Problem requirements | Reproduce the lines below exactly. Skip images.

BEGIN

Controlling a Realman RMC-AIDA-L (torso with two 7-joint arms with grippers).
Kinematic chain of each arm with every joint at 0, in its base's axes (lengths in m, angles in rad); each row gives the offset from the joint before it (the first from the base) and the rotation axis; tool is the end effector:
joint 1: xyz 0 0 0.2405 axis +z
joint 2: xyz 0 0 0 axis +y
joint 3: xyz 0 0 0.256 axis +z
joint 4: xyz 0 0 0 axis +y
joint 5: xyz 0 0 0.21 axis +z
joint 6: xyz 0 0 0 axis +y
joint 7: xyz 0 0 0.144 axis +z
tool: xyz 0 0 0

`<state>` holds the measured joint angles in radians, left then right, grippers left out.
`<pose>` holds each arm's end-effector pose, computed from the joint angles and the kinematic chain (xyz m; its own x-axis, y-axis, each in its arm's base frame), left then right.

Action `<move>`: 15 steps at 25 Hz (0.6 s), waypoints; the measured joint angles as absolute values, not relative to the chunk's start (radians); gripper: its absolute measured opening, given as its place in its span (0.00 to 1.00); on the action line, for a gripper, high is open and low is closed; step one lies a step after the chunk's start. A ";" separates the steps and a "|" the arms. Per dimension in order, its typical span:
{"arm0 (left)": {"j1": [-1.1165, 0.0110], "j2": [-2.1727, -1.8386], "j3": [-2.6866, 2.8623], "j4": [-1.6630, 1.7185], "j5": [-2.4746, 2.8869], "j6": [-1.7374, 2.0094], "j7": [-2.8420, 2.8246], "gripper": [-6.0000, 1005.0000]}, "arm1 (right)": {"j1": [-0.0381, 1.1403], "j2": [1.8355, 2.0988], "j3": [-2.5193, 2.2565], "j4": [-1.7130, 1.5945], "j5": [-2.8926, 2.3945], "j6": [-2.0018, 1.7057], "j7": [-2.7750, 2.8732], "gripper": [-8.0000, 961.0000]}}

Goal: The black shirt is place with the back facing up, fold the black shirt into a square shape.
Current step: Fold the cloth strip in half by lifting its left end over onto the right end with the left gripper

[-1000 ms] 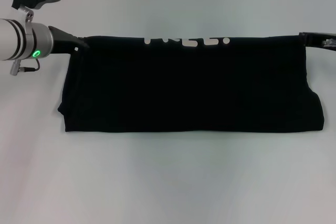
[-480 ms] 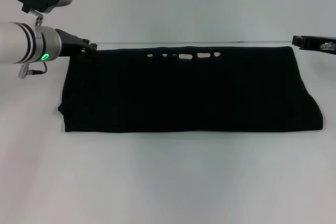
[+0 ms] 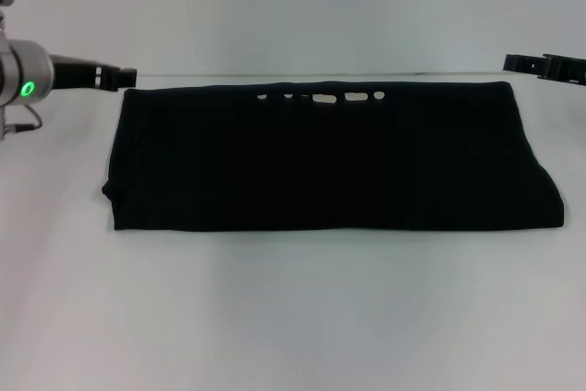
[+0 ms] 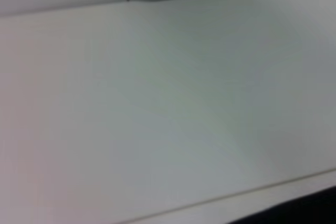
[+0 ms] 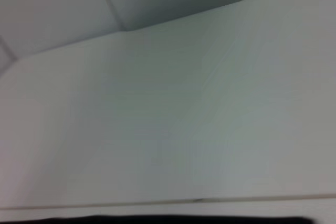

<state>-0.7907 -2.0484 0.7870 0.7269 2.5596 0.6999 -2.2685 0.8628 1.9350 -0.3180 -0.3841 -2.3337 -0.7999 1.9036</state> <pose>-0.2616 0.4715 0.0542 0.6693 0.5978 0.4413 0.6831 -0.2613 -0.6820 0.2865 0.4678 0.0600 0.4625 -0.5903 -0.6616 -0.8813 -0.2242 -0.4160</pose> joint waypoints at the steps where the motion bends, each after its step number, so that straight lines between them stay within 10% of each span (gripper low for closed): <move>1: -0.774 -2.050 0.787 0.760 2.559 0.748 -2.285 0.50 | 0.855 1.929 -0.319 -0.397 -2.331 -0.855 1.919 0.53; 11: -0.644 -2.064 0.789 0.992 2.557 1.113 -2.334 0.82 | 0.808 1.915 -0.322 -0.444 -2.329 -1.088 1.952 0.87; 15: -0.640 -2.063 0.810 0.975 2.565 1.152 -2.321 0.90 | 0.801 1.921 -0.322 -0.441 -2.329 -1.079 1.947 0.87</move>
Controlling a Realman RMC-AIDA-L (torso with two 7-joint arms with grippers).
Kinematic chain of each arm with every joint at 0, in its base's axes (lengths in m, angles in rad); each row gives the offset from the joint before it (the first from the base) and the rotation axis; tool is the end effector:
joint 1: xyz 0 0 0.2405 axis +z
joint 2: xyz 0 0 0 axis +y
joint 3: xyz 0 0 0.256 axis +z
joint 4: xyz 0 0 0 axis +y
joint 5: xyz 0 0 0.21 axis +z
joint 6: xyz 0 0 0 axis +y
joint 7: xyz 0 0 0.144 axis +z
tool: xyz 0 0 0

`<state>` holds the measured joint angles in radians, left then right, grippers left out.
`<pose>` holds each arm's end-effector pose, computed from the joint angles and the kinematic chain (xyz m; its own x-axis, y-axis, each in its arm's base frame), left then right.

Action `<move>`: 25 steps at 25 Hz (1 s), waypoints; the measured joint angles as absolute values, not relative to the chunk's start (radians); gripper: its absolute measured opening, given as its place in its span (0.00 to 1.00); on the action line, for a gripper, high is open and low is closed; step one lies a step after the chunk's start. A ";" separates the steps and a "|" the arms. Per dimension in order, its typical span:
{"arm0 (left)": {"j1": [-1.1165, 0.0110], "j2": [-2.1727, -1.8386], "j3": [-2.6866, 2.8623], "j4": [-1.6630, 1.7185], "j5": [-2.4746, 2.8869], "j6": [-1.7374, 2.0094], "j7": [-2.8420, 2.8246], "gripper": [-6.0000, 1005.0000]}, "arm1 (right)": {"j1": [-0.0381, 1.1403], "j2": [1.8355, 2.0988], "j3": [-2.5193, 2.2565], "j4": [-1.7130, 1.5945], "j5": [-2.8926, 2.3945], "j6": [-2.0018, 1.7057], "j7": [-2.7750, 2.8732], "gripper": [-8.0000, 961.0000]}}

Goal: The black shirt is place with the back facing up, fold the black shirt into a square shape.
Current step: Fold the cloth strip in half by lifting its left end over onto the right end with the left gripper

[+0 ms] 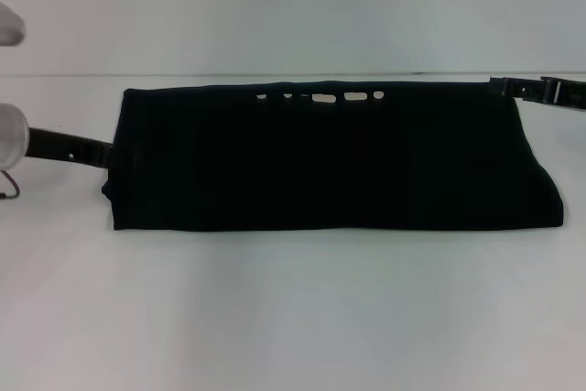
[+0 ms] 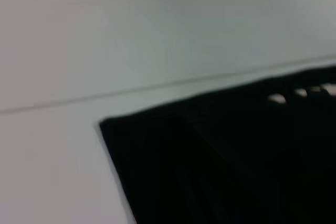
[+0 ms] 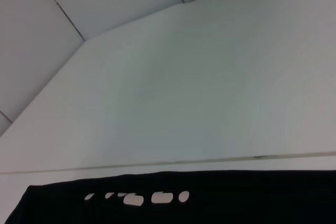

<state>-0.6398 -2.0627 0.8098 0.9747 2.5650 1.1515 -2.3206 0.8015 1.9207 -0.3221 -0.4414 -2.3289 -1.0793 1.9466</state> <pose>-0.2755 0.4115 0.0570 0.5884 0.7445 0.3154 0.7571 -0.3703 -0.5382 0.2861 0.4393 0.0619 0.4206 -0.6561 -0.6266 -0.9065 -0.3314 -0.2615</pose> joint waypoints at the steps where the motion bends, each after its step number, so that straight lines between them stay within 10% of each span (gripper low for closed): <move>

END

Exercise result |
Controlling a Realman RMC-AIDA-L (torso with two 7-joint arms with grippers).
Kinematic chain of each arm with every joint at 0, in its base's axes (lengths in m, angles in rad); each row gives the offset from the joint before it (the first from the base) and the rotation axis; tool is the end effector:
joint 1: xyz 0 0 0.2405 axis +z
joint 2: xyz 0 0 0 axis +y
joint 3: xyz 0 0 0.256 axis +z
joint 4: xyz 0 0 0 axis +y
joint 5: xyz 0 0 0.21 axis +z
joint 6: xyz 0 0 0 axis +y
joint 7: xyz 0 0 0.144 axis +z
tool: xyz 0 0 0

`<state>` holds the measured joint angles in radians, left then right, grippers left out.
`<pose>` holds each arm's end-effector pose, computed from the joint angles and the kinematic chain (xyz m; its own x-axis, y-axis, each in its arm's base frame), left then right.

Action `<move>`: 15 steps at 25 Hz (0.6 s), waypoints; the measured joint angles as absolute values, not relative to the chunk's start (radians); gripper: its absolute measured opening, given as its place in its span (0.00 to 1.00); on the action line, for a gripper, high is open and low is closed; step one lies a step after the chunk's start. A ";" separates the steps and a "|" the arms. Per dimension in order, its typical span:
{"arm0 (left)": {"j1": [-1.1165, 0.0110], "j2": [-2.1727, -1.8386], "j3": [-2.6866, 2.8623], "j4": [-1.6630, 1.7185], "j5": [-2.4746, 2.8869], "j6": [-1.7374, 2.0094], "j7": [-2.8420, 2.8246], "gripper": [-6.0000, 1005.0000]}, "arm1 (right)": {"j1": [-0.0381, 1.1403], "j2": [1.8355, 2.0988], "j3": [-2.5193, 2.2565], "j4": [-1.7130, 1.5945], "j5": [-2.8926, 2.3945], "j6": [-2.0018, 1.7057], "j7": [-2.7750, 2.8732], "gripper": [-8.0000, 961.0000]}}

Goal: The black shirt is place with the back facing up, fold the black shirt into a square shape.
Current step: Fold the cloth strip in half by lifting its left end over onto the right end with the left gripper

[-1000 ms] 
[-480 ms] 
[+0 ms] 
[+0 ms] 
[+0 ms] 

<state>-0.7907 -2.0484 0.7870 0.7269 2.5596 0.6999 -2.2685 0.8628 1.9350 -0.3180 -0.3841 -2.3337 -0.7999 1.9036</state> <pose>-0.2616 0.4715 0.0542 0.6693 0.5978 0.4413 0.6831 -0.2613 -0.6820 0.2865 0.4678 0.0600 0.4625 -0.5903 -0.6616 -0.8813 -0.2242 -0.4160</pose> joint waypoints at the steps where the motion bends, each after its step number, so that straight lines between them stay within 10% of each span (gripper low for closed): <move>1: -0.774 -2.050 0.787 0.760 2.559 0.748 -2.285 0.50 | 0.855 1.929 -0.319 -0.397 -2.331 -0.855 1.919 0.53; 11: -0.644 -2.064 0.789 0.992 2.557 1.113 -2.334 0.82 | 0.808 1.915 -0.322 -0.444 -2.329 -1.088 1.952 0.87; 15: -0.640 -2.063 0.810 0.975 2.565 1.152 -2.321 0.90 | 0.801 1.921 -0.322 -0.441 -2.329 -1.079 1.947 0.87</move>
Controlling a Realman RMC-AIDA-L (torso with two 7-joint arms with grippers).
Kinematic chain of each arm with every joint at 0, in its base's axes (lengths in m, angles in rad); each row gives the offset from the joint before it (the first from the base) and the rotation axis; tool is the end effector:
joint 1: xyz 0 0 0.2405 axis +z
joint 2: xyz 0 0 0 axis +y
joint 3: xyz 0 0 0.256 axis +z
joint 4: xyz 0 0 0 axis +y
joint 5: xyz 0 0 0.21 axis +z
joint 6: xyz 0 0 0 axis +y
joint 7: xyz 0 0 0.144 axis +z
tool: xyz 0 0 0

`<state>` holds the measured joint angles in radians, left then right, grippers left out.
`<pose>` holds each arm's end-effector pose, computed from the joint angles and the kinematic chain (xyz m; its own x-axis, y-axis, each in its arm's base frame), left then right.

Action `<move>`: 25 steps at 25 Hz (1 s), waypoints; the measured joint angles as absolute values, not relative to the chunk's start (radians); gripper: its absolute measured opening, given as its place in its span (0.00 to 1.00); on the action line, for a gripper, high is open and low is closed; step one lies a step after the chunk's start. A ";" separates the steps and a "|" the arms. Per dimension in order, its typical span:
{"arm0 (left)": {"j1": [-1.1165, 0.0110], "j2": [-2.1727, -1.8386], "j3": [-2.6866, 2.8623], "j4": [-1.6630, 1.7185], "j5": [-2.4746, 2.8869], "j6": [-1.7374, 2.0094], "j7": [-2.8420, 2.8246], "gripper": [-6.0000, 1005.0000]}, "arm1 (right)": {"j1": [-0.0381, 1.1403], "j2": [1.8355, 2.0988], "j3": [-2.5193, 2.2565], "j4": [-1.7130, 1.5945], "j5": [-2.8926, 2.3945], "j6": [-2.0018, 1.7057], "j7": [-2.7750, 2.8732], "gripper": [-8.0000, 961.0000]}}

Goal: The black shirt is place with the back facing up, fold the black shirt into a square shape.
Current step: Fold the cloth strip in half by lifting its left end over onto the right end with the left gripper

[+0 ms] 
[+0 ms] 
[+0 ms] 

<state>-0.6398 -2.0627 0.8098 0.9747 2.5650 1.1515 -2.3206 0.8015 1.9207 -0.3221 -0.4414 -2.3289 -1.0793 1.9466</state> <pose>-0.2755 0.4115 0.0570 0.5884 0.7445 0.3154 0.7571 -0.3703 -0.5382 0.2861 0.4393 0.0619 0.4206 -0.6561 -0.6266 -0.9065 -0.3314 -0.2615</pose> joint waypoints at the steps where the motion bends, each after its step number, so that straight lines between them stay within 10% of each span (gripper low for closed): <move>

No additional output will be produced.